RealisHuman: A Two-Stage Approach for Refining Malformed Human Parts in Generated Images
Benzhi Wang
·
Jingkai Zhou
·
Jingqi Bai
·
Yang Yang
·
Weihua Chen
·
Fan Wang
·
Zhen Lei
CASIA | Alibaba
|
## 📢 News
- [x] 🔥🔥🔥 RealisHuman paper and project page released.
- [x] 🚀🚀🚀 Release training and inference code.
- [x] 👏👏👏 Now you can try more interesting AI video editing in [XunGuang](https://xunguang.damo-vision.com/) !!!
- [x] 🕺🕺🕺 You may also be interested in our human dance video generation method [RealisDance](https://github.com/damo-cv/RealisDance).
## 🏃♂️ Getting Started
To begin, download the pretrained base models for [RV-5-1](https://huggingface.co/stablediffusionapi/realistic-vision-v51/tree/main), [DINOv2](
https://huggingface.co/facebook/dinov2-large/tree/main), [StableDiffusion V1.5](https://huggingface.co/benjamin-paine/stable-diffusion-v1-5), and [StableDiffusion Inpainting](https://huggingface.co/benjamin-paine/stable-diffusion-v1-5-inpainting).

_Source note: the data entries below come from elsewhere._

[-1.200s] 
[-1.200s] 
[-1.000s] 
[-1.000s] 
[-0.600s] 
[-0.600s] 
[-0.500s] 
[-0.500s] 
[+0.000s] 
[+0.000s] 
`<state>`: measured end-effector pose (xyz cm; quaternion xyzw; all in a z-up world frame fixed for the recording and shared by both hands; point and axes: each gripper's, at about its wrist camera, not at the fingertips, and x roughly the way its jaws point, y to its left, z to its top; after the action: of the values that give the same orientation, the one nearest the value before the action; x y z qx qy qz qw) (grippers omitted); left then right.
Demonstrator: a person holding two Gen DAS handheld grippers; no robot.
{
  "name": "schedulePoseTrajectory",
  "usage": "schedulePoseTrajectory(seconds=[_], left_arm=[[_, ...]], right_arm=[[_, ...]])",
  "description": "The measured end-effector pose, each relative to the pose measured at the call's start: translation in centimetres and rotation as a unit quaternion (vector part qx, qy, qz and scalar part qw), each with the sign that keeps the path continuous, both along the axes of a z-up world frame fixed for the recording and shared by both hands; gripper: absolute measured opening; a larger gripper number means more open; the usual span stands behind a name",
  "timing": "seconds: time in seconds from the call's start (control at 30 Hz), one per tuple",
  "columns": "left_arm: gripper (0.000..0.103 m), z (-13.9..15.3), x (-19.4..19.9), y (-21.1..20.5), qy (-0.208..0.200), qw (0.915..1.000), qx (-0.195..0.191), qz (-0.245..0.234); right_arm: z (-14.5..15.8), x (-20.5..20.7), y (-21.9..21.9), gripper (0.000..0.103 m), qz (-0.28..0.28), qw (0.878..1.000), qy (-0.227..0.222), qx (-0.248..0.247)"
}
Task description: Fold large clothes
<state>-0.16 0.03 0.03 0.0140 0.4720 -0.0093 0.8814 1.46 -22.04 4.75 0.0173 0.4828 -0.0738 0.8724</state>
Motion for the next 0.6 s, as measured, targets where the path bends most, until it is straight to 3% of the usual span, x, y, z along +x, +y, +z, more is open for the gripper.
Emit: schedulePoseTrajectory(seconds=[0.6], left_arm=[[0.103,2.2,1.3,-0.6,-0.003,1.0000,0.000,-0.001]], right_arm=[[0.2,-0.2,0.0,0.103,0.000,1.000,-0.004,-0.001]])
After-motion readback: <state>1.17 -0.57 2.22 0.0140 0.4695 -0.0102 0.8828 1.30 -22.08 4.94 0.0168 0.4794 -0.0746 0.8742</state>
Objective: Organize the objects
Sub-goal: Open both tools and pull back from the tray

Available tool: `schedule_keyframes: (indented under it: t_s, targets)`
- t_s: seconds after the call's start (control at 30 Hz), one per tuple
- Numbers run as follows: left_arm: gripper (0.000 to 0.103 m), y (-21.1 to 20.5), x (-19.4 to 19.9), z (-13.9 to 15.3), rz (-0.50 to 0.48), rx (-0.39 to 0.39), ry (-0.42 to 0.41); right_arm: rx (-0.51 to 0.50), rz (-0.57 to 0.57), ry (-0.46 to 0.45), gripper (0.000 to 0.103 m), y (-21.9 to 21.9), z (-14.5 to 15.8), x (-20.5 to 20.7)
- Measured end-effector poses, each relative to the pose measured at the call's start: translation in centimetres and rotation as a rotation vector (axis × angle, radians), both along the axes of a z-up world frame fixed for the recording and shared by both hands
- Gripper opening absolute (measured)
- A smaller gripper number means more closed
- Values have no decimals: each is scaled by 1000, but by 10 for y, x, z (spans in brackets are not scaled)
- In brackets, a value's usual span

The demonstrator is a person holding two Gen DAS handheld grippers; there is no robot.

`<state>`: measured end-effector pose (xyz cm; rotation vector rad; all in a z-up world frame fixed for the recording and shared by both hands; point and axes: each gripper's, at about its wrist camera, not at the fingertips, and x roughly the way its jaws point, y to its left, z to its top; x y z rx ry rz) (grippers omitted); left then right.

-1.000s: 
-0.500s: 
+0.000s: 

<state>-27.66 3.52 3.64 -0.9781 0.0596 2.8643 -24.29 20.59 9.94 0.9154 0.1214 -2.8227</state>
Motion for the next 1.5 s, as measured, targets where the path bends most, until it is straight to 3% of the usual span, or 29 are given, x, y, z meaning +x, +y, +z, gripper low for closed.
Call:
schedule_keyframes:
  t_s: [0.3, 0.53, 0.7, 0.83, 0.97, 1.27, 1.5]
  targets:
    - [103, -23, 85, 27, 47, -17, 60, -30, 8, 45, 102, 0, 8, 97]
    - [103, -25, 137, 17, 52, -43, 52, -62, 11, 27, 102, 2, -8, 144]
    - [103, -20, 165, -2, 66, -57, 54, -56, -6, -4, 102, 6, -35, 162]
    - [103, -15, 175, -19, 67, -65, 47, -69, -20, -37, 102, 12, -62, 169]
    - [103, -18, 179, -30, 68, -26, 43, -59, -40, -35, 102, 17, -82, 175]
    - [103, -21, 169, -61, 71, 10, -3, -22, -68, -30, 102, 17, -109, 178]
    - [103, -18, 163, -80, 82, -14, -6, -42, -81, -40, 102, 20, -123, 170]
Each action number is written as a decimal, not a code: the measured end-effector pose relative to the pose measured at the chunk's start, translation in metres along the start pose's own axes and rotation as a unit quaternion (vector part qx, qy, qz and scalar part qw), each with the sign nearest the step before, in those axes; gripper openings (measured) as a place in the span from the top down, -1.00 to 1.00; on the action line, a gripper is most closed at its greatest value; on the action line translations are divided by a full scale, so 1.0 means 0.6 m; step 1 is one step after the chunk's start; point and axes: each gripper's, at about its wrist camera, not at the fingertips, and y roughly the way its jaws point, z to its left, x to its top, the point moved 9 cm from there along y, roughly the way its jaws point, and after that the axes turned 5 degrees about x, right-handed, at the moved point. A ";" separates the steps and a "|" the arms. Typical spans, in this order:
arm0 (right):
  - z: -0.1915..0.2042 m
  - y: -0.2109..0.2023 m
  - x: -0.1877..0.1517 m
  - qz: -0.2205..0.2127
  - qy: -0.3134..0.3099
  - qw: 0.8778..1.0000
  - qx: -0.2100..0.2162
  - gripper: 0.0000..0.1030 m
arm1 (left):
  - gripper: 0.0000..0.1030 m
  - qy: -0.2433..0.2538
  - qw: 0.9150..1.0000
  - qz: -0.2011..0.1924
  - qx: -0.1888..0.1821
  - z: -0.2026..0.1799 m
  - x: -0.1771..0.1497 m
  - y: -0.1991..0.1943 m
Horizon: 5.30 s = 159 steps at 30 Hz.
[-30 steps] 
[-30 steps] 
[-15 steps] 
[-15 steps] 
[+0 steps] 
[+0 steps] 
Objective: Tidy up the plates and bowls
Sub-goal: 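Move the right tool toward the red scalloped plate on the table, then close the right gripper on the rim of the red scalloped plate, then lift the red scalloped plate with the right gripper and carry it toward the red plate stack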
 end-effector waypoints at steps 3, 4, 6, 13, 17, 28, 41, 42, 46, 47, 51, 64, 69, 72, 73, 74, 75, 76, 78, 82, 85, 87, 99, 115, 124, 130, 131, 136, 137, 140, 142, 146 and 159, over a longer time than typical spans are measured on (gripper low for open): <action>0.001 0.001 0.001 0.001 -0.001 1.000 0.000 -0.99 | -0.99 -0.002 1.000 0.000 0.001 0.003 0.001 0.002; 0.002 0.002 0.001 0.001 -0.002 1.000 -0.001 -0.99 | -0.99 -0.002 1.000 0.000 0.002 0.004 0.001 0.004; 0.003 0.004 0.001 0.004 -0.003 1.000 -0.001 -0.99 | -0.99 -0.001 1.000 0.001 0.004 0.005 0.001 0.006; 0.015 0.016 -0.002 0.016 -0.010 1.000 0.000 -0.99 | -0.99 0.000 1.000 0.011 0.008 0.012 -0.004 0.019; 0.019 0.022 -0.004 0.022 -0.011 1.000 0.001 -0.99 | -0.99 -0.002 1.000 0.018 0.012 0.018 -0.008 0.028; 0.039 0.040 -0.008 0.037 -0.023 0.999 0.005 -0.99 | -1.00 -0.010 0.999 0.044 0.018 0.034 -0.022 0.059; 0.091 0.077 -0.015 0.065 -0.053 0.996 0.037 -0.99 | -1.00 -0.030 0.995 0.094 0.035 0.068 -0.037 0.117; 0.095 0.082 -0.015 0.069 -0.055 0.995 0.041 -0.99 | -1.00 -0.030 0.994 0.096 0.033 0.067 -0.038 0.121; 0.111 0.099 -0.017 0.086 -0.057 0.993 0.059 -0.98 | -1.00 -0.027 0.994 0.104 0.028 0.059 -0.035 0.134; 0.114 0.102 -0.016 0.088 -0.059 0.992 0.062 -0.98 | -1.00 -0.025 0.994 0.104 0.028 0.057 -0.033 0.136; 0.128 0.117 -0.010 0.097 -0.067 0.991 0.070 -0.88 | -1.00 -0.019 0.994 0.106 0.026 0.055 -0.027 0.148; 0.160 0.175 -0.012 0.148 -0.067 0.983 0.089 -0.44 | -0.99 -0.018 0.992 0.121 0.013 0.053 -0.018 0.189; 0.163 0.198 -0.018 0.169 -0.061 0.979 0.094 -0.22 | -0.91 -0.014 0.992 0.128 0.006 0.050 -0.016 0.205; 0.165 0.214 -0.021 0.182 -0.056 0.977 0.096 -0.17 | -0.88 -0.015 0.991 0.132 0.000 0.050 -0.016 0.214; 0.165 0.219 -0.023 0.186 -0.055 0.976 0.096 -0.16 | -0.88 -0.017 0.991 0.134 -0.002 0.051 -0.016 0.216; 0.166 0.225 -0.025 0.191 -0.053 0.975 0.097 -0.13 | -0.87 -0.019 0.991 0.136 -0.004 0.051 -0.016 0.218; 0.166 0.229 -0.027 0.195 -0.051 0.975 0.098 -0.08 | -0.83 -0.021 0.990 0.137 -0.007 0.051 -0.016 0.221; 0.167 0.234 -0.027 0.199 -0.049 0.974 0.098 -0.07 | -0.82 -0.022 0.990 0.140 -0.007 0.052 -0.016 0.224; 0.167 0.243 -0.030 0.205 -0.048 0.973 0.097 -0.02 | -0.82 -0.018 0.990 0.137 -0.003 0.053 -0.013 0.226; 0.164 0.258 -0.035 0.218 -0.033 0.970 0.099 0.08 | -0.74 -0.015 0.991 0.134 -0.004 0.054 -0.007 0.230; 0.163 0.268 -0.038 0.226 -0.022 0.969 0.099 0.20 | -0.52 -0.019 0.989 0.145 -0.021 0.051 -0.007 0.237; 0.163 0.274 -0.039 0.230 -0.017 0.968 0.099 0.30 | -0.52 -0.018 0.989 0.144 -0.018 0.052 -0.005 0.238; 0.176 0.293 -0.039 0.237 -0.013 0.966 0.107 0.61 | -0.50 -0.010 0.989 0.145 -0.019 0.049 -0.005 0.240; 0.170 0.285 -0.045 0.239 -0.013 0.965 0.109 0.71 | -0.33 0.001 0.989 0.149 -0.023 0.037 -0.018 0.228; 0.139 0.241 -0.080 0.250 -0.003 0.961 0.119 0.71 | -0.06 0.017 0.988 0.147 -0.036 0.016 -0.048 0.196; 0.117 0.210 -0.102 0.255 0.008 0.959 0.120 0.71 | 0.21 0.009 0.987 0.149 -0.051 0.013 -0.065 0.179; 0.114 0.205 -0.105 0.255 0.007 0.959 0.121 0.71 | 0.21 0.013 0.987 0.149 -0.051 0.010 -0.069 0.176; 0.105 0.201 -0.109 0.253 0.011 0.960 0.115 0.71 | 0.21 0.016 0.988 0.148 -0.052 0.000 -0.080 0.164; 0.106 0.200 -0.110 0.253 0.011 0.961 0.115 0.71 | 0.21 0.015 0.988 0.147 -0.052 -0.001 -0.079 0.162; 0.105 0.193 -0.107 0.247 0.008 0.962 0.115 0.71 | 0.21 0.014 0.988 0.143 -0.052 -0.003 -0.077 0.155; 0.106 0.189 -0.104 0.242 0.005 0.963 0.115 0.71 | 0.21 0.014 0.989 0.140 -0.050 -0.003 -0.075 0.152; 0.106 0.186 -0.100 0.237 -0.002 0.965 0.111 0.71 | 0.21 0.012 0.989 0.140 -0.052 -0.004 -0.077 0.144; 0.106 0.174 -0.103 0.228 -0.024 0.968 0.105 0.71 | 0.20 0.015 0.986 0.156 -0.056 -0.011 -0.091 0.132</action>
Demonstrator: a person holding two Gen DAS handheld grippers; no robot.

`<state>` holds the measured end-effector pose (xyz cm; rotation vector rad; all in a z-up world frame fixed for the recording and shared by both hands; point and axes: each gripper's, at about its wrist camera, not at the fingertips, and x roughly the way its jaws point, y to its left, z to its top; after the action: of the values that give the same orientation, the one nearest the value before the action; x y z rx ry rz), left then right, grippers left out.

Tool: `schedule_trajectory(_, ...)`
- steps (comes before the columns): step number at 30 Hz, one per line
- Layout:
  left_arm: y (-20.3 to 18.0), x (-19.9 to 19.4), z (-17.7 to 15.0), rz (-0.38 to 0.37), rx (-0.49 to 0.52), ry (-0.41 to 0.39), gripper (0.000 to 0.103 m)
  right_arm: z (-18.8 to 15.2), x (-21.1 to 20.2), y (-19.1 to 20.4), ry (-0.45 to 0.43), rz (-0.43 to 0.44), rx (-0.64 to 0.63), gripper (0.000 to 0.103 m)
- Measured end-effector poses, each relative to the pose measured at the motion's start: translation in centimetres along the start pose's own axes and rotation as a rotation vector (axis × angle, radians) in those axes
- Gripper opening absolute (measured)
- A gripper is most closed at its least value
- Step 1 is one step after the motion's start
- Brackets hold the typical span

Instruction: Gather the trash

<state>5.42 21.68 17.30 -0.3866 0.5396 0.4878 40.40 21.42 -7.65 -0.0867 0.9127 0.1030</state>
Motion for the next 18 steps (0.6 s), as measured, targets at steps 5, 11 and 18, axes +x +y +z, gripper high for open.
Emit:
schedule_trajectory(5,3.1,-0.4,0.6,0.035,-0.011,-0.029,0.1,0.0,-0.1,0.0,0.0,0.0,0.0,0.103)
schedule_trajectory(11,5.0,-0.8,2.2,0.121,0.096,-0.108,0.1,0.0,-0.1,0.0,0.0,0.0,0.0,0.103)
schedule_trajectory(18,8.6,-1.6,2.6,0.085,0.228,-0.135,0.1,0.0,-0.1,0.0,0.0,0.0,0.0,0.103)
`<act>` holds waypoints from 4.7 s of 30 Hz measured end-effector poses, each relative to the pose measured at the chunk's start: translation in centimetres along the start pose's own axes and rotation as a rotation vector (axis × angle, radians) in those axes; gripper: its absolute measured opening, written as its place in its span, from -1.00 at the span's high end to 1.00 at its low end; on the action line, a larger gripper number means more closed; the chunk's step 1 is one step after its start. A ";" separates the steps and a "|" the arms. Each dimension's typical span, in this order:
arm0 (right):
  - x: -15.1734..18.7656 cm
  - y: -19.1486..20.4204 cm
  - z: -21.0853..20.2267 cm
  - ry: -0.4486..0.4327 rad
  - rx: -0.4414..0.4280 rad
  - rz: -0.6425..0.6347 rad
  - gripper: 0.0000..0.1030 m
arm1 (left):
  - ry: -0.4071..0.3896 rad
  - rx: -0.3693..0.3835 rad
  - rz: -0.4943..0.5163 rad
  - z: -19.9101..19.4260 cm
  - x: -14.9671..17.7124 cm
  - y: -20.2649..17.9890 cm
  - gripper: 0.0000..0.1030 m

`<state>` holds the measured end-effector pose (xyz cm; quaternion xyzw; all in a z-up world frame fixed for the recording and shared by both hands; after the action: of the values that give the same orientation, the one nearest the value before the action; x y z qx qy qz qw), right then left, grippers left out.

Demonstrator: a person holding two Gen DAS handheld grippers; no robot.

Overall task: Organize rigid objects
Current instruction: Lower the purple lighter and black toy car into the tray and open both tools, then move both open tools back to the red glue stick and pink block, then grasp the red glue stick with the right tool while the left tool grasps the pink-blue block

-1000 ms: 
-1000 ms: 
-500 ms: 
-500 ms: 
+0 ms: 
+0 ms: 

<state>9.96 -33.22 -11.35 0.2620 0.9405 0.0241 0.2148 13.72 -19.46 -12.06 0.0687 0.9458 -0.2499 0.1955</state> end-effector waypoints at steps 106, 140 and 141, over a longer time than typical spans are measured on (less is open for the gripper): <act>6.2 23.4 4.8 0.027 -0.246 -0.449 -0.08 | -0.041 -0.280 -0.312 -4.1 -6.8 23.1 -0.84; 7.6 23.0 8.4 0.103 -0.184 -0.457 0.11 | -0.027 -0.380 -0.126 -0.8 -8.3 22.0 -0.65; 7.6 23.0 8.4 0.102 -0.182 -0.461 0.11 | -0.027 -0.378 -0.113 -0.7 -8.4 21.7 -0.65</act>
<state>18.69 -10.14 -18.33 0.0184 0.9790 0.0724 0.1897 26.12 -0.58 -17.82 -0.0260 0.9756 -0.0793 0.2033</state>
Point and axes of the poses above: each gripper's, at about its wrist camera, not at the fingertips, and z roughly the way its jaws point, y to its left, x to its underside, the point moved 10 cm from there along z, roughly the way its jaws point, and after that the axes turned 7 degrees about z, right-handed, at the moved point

Next, your can download our RealisHuman checkpoints in [Baidu Cloud](https://pan.baidu.com/s/1aqbN3hsjxjn7zPKFoEChIg?pwd=8t2q) or [Google Drive Part1](https://drive.google.com/drive/folders/1N_6aZ3MBR2kbrz9F8Jgi65UPlIQ3j49r?usp=drive_link), [Google Drive Part2](https://drive.google.com/drive/folders/1UzGaGKTJZu9-oS9yzXAgjUh9-EfLXYss?usp=drive_link).
Organize the base models and checkpoints as follows:
```bash
mkdir checkpoint && mkdir pretrained_models
.
|-- LICENSE
|-- README.md
|-- assets
|-- data
|-- submodules
| |-- 3DDFA-V3
| |-- DWPose
| `-- hamer-main
|-- realishuman
|-- configs
|-- checkpoint
| |-- stage1_face
| | `-- checkpoint-stage1-face.ckpt
| |-- stage1_hand
| | `-- checkpoint-stage1-hand.ckpt
| |-- stage2_face
| | `-- checkpoint-stage2-face.ckpt
| `-- stage2_hand
| `-- checkpoint-stage2-hand.ckpt
|-- pretrained_models
| |-- DINO
| | `-- dinov2
| |-- RV
| | `-- rv-5-1
| `-- StableDiffusion
| |-- sd-1-5
| `-- stable-diffusion-inpainting
```
## ⚒️ Installation
You can install the required environment using conda:
```bash
conda env create -f environment.yaml
conda activate RealisHuman
```
or with `pip`:
```bash
pip3 install -r requirements.txt
```
Additionally, you will need to set up environments for [DWPose](https://github.com/IDEA-Research/DWPose), [HaMeR](https://github.com/geopavlakos/hamer) and [3DDFAv3](https://github.com/wang-zidu/3DDFA-V3). Please refer to their official setup guides for detailed configuration steps.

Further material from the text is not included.